As an adolescent tomboy I resented having to ‘dress up’ (read here ‘put a frock on’). As a young, hip n happenin’ teenager I was way too concerned about what other people thought so subsequently remained vaguely on the wrong side of chic and cool. And as a young professional I was preoccupied with controlling both events and people to fit with my expectations of a flawless Christmas, a behaviour I explained away as simply ‘being organised’.

However, the real fun didn’t begin until my fifties. This was when all the neuroses of my Christmas Past met with my Christmas Present ……. Rejoice! Rejoice! Menopause is born and has joined the Christmas party!

Let’s be honest, during my ‘menopause phase’ I’d need little provocation to feel upset about something. However, last year was my annus horribilis where the impact of the menopause was concerned, so I guess it was inevitable things would become intensified on the build-up to Christmas. On reflection, I feel like I spent most of it fuming with disappointment and resentment. Making both my life, and that of others, an absolute torture. Such joy.

Being organised has its advantages, and as someone who always loves a system or a process, I’m never happier than when making a list. Christmas is no exception. There’s the card list. The gift list. The grocery list. The who, what, where, list. The list …is endless!

The making a list, and checking it twice, didn’t in fact bring everything nice. It was just plain naughty. An experience I now prefer to think of as my Christmas epiphany (more later).

Let’s begin with the Christmas card list…

In a fit of curious, and entirely uncharacteristic behaviour, my menopausal brain decided it’d be fun to play a game of ‘how much can I remember?’ (I know, I know, rather like the woman straying into an unlit room in a horror movie, it was never going to end well), and so began the creation of a free-flowing list, randomly writing down names I could recall from various aspects of life. Boom! I’m ahead of the game. Hoorah for me. Cards duly written and mailed.
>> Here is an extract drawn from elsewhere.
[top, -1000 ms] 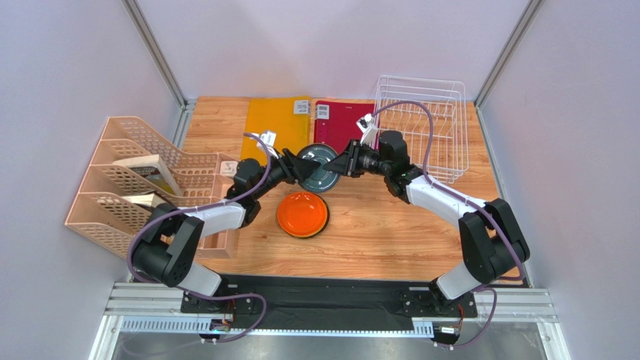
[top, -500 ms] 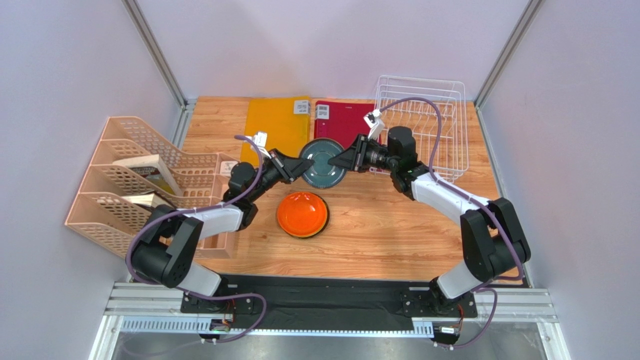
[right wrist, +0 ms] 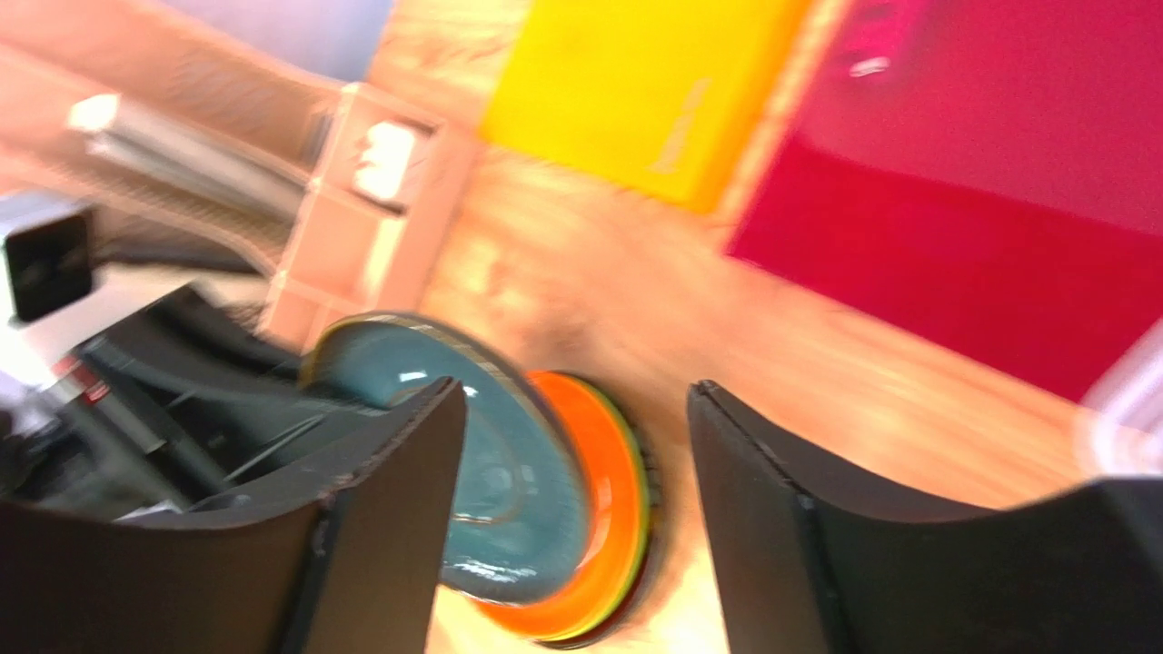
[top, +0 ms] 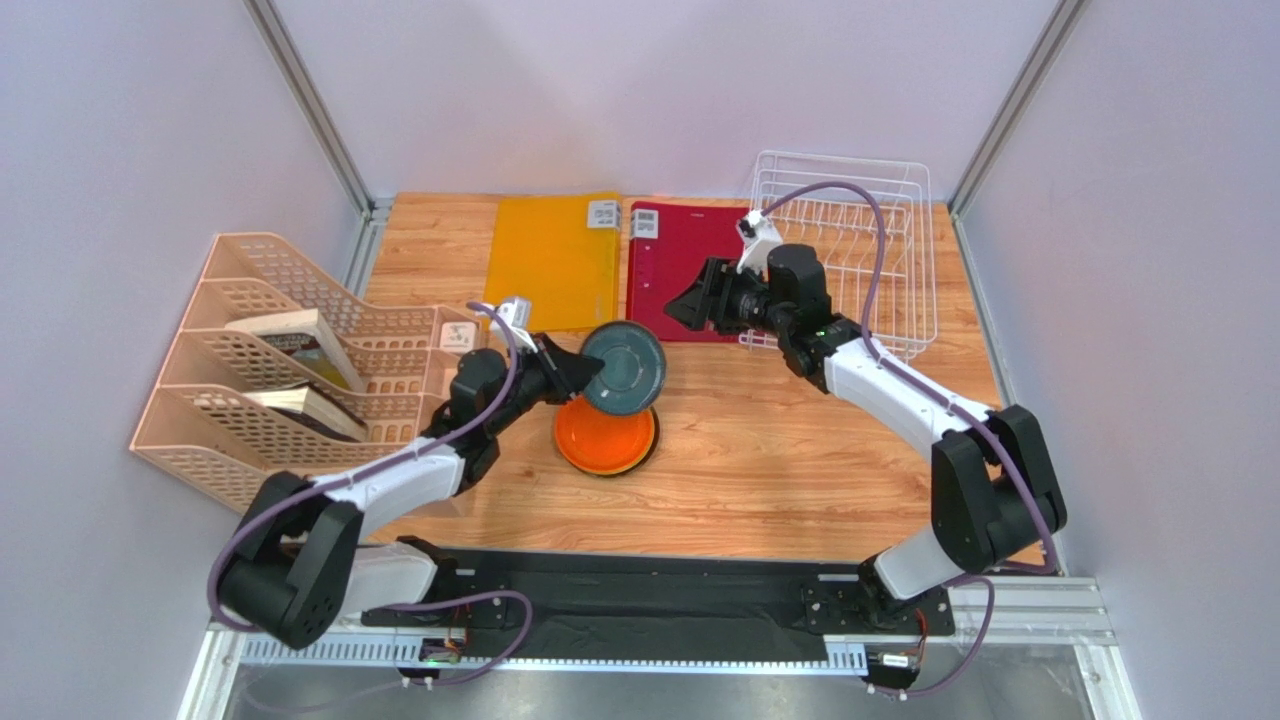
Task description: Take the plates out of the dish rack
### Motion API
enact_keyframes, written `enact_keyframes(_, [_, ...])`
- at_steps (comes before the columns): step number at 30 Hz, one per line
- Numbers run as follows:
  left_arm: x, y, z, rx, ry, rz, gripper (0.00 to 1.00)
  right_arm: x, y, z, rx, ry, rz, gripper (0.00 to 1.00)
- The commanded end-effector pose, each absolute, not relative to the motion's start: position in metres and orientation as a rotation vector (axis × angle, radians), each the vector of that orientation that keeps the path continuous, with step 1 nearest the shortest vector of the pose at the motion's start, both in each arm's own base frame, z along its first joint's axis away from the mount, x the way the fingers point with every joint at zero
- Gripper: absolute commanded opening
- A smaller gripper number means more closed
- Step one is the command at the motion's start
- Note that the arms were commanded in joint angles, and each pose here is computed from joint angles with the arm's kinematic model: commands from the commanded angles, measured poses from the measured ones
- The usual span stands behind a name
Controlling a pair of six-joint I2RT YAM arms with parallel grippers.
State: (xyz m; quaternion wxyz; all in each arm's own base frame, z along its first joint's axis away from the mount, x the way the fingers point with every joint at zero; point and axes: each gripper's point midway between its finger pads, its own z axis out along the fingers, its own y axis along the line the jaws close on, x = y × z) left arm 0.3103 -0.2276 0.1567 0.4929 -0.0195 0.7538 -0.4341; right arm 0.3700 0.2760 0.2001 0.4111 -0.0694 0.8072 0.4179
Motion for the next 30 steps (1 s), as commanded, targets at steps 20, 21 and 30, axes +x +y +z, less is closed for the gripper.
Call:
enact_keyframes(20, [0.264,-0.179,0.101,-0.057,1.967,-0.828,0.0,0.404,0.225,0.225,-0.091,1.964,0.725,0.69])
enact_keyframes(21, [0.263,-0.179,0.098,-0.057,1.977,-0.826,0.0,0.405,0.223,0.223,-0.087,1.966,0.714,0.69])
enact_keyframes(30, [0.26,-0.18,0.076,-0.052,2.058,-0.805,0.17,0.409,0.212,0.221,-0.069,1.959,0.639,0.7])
Fast forward several weeks. Total panic on opening cards from relatives who I’m convinced I’ve forgotten. Suffice to say several confused relatives and friends received three or more cards from us that year. Smug satisfied no more.

The Christmas gift list

This same Christmas I distinctly remember thinking that my forgetful, confused, menopausal brain wasn’t going to get the better of me. Oh no sir. I’d totally got this. And so, with gift shopping complete, and even with a few ‘emergency gifts’ thrown in (see, I told you I’d got this), I set up in the spare room like one of Santa’s helpers ready for the marathon wrapping to commence.

Due to a large family, including lots of ‘little people’ to buy for, meant this Christmas it was a case of quantity over quality. Naturally this monumental task required a process (any excuse*embarrassed shrug*) so I decided the most efficient method would be to write the gift tags, complete the wrapping, then attach the gift tag……..and you can see where this is going can’t you?
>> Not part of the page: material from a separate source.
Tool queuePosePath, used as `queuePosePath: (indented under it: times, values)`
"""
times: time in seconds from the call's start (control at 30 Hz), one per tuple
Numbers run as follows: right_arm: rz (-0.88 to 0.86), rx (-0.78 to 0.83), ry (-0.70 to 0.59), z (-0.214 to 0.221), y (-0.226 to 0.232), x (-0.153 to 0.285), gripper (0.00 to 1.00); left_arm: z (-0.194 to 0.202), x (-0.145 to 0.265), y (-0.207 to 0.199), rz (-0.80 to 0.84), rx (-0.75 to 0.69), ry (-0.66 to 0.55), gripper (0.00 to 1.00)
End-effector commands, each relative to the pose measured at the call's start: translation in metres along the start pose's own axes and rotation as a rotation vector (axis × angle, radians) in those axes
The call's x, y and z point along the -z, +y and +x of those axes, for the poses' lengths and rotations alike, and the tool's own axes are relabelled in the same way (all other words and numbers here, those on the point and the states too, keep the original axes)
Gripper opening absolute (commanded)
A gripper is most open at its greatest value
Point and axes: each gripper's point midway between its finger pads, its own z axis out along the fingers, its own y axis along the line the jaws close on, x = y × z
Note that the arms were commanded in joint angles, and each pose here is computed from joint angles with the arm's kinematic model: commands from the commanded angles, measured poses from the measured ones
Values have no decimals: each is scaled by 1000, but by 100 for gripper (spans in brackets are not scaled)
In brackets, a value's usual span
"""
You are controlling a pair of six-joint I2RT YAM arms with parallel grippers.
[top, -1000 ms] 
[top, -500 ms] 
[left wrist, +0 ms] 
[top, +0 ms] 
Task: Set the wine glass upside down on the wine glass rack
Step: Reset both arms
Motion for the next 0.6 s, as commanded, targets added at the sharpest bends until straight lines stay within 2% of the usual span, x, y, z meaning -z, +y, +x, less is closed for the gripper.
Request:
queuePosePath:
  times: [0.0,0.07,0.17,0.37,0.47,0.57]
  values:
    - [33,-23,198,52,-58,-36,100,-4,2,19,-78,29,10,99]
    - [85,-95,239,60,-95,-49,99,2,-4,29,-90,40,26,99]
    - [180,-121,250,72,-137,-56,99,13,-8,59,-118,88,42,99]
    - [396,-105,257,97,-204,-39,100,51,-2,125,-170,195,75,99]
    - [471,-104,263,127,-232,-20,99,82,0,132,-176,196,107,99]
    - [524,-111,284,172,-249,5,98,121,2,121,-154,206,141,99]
In my confused, menopausal state (here rests the defence M’lord) the gifts were beautifully wrapped ready for the gift tag to be attached. However, with no obvious way to identify which label went with which gift I was obliged to open each one before the right gift tag could be attached. Doh! Palm to forehead. Throw self on floor, frothing from the mouth in frustration.

And now, to Christmas Day …

A tradition in the family is for the children’s stocking-fillers to be hidden around the house for them to find in the style of a treasure hunt. They love it. Little parcels sparkling bright, each individually wrapped and labelled. So far, so Pixar.

However, this is the year of the forgetful, confused and frankly ridiculous, resulting in Christmas gifts being discovered in rather clever hiding places …….in April! The children loved it as throughout the Spring, yet another gift was discovered that I’d totally forgotten about. It has become the thing of legend. So, thank you menopause, your work here is done, my legacy now firmly established.

My Christmas epiphany

Every. Single. Experience. Was. Avoidable…

…had I managed my expectations, accepted my limitations, and generally recognised the futility of being some kind of superhero Mother Christmas, it would indeed have been the most wonderful time of the year.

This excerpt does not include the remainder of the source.